Gov. Mary Fallin said Wednesday her office has an executive privilege to withhold certain documents, even though no specific provision is found in the state Open Records Act.
“We do believe that,” she said. “It's been held under other court systems. We certainly want to be as open as we can with materials and documents that we've used to make decisions, but people have given me pros and cons under different issues. … We think that it's more disruptive than it is productive in helping us help the state of Oklahoma function as a government.
“We want to be open and transparent as humanly possible without being disruptive to people being able to candidly and openly express their opinions about an issue,” the governor said.
She said she didn't know whether the stalemate would end up in a legal challenge and the matter decided by the courts.
“We're working towards trying to find a resolution so that we can all function and do our jobs, whether you're in the press or whether I'm a public policy official trying to get good information from my staff in a candid way that won't be misconstrued or twisted around,” she said.
Fallin said her office has released documents that don't contain advice she considers confidential or that fall under the attorney-client privilege.
The governor echoed what her general counsel, Steve Mullins, said last month. He cited executive privilege and attorney-client privilege in stating that releasing electronic communications that pertain to state deliberations on public policy decisions could hurt policymakers' abilities to have productive internal discussions.
His remarks came in response to a records request filed by The Oklahoman for emails that could explain how Fallin decided to create a state health insurance exchange and then later changed her mind.
Fallin said her office has received about a dozen requests for similar records.
“Everybody's kind of piling on, wanting hundreds of thousands of documents which will take time … It's not an overnight process,” she said.
About open records
A 2009 opinion from the state attorney general indicates emails generated while conducting the public's business are open to the public. The Open Records Act does allow public officials to keep personal notes confidential, but those aren't being sought.
Mullins, who previously worked for the U.S. attorney's office in Oklahoma City, cited federal law and U.S. Supreme Court decisions in explaining his decision.

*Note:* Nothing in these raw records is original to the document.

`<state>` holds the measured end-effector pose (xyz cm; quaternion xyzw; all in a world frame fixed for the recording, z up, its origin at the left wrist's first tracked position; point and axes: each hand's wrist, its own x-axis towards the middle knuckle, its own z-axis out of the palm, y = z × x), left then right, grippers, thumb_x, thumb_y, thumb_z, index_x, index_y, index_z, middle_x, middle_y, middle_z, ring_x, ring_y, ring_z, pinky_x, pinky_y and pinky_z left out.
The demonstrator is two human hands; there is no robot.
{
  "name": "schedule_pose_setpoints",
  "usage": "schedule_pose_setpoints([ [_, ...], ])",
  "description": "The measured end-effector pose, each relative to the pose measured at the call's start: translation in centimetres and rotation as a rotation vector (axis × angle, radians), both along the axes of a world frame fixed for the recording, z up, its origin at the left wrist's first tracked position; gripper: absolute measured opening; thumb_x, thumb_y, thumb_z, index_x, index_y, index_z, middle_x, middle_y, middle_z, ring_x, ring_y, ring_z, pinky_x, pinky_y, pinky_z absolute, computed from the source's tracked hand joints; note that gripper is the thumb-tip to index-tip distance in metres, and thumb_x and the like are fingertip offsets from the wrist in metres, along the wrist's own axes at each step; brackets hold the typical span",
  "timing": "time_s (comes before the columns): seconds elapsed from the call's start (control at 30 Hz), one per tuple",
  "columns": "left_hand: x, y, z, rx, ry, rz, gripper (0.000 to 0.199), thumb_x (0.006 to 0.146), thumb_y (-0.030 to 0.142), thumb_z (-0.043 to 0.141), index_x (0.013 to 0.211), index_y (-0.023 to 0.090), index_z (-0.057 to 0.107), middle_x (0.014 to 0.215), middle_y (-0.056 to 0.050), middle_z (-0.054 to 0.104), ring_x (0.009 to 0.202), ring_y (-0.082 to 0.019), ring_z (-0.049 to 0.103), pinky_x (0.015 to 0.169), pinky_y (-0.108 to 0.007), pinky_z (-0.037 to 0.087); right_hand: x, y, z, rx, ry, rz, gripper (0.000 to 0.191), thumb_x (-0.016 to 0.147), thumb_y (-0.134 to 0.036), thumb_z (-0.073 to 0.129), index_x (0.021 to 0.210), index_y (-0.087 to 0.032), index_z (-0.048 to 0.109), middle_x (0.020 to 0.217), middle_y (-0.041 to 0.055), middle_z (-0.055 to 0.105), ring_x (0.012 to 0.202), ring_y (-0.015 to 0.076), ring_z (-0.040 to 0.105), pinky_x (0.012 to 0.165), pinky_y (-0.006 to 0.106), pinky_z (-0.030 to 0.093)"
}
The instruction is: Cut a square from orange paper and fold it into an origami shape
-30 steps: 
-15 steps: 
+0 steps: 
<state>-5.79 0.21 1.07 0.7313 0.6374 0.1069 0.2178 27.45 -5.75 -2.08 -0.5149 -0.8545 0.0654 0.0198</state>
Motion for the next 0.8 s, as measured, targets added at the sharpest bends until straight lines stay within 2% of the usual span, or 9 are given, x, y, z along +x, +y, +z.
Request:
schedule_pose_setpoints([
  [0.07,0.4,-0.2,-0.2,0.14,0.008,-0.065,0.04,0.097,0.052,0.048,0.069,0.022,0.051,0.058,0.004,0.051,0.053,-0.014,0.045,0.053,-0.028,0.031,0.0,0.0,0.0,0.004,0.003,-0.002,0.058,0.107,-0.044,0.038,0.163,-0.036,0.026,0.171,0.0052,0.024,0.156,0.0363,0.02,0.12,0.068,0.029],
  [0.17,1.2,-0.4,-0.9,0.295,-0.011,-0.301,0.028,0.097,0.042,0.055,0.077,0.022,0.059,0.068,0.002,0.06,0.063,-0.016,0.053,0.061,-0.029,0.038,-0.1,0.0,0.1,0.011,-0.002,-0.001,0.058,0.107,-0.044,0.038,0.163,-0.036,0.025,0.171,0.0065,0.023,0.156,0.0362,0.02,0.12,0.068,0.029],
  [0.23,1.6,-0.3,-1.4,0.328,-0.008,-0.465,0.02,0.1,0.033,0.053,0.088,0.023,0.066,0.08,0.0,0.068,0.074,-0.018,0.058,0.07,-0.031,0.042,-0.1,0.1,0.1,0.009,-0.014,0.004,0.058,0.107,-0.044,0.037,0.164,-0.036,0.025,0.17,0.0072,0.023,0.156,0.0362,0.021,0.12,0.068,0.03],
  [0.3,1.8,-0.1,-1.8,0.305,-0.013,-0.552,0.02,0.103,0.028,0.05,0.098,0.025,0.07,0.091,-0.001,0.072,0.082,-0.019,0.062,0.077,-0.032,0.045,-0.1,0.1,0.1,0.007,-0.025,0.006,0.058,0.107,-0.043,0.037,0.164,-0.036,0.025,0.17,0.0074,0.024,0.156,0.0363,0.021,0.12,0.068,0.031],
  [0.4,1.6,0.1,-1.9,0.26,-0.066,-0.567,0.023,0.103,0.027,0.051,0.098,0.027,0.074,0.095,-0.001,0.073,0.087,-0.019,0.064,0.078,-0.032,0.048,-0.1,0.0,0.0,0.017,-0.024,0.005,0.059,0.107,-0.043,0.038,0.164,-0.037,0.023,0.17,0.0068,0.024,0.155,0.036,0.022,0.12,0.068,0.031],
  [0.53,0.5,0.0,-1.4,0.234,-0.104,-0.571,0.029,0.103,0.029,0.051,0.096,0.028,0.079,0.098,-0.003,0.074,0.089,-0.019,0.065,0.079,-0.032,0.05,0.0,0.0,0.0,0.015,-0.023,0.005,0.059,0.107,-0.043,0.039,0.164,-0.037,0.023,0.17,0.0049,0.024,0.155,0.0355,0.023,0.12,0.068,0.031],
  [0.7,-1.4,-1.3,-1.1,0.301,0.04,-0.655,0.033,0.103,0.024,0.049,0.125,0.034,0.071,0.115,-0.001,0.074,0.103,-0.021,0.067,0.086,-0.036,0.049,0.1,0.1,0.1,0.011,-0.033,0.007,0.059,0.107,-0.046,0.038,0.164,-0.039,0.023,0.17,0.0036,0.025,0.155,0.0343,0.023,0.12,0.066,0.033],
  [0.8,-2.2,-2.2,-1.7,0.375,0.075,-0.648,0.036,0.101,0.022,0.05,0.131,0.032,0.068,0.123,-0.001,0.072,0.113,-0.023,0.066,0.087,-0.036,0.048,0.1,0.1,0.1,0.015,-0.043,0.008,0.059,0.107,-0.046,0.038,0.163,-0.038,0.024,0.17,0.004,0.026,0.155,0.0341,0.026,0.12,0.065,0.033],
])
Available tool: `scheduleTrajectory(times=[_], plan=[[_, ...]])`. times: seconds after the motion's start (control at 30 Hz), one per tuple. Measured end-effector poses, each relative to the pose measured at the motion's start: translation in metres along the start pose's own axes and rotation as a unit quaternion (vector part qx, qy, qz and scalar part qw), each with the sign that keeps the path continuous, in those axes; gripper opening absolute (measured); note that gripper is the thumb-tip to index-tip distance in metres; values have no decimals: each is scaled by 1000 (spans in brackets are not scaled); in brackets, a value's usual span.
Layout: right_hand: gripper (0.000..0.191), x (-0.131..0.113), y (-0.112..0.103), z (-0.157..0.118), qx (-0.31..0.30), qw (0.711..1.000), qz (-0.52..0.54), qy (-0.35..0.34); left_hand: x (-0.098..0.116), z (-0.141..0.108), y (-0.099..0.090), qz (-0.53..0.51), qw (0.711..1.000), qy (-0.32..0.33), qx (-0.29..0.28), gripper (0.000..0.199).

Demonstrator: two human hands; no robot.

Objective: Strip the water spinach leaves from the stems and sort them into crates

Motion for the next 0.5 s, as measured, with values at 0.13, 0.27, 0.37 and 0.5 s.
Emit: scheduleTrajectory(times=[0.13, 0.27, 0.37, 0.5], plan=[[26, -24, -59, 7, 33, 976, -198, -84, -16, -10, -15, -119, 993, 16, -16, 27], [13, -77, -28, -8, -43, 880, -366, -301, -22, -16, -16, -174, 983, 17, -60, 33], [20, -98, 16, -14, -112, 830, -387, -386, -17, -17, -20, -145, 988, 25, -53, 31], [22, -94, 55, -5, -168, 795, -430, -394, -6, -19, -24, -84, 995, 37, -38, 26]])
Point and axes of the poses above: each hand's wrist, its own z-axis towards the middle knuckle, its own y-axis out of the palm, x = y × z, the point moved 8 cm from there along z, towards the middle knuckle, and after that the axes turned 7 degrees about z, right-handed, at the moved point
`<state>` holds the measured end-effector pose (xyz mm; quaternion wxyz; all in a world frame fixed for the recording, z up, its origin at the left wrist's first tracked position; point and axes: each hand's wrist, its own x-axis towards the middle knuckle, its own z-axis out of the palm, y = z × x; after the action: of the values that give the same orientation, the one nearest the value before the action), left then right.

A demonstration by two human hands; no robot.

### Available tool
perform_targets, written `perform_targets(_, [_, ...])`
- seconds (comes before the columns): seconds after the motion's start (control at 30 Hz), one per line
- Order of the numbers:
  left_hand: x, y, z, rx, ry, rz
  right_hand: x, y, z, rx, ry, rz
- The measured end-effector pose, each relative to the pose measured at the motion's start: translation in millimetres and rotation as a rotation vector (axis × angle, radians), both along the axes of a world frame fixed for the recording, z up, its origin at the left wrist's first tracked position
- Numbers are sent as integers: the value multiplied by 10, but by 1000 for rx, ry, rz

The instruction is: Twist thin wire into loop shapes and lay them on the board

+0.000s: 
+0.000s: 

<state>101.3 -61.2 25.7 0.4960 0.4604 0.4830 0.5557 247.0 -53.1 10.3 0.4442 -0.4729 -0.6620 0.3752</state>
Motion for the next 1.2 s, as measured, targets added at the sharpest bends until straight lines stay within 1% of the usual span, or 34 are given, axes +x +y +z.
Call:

Fallin and her legal advisers have been criticized for claiming that records requested by various media outlets are protected by privileges that exceed what the state Legislature and the state Supreme Court have granted government officials.
“We have a disagreement on how do you allow a state to function and to allow open and honest dialogue between a cabinet secretary to another cabinet secretary to the governor to the policy staff to the legal counsel to the governor, on whatever issue it might be, and have an open, honest opinion that they want to be expressed by that person without it becoming the headline of the paper the next day,” Fallin said.
“We are preparing documents, but we have literally received hundreds of thousands of documents for our office in requests from all kinds of topics,” she said.
Fallin said it will take hundreds of hours of manpower to go through the emails and records being sought to make sure they fall under the requested topic.
The governor said she will go through the documents, even as she is preparing a budget and a legislative agenda to present to lawmakers in early February, and working with state finance officials about the implications to Oklahoma if Congress and the president can't reach an agreement to avoid the fiscal cliff.
“We're trying to be as cooperative as possible, produce documents that we think is the information that people are looking for, but yet also trying to be able to have candid advice,” Fallin said.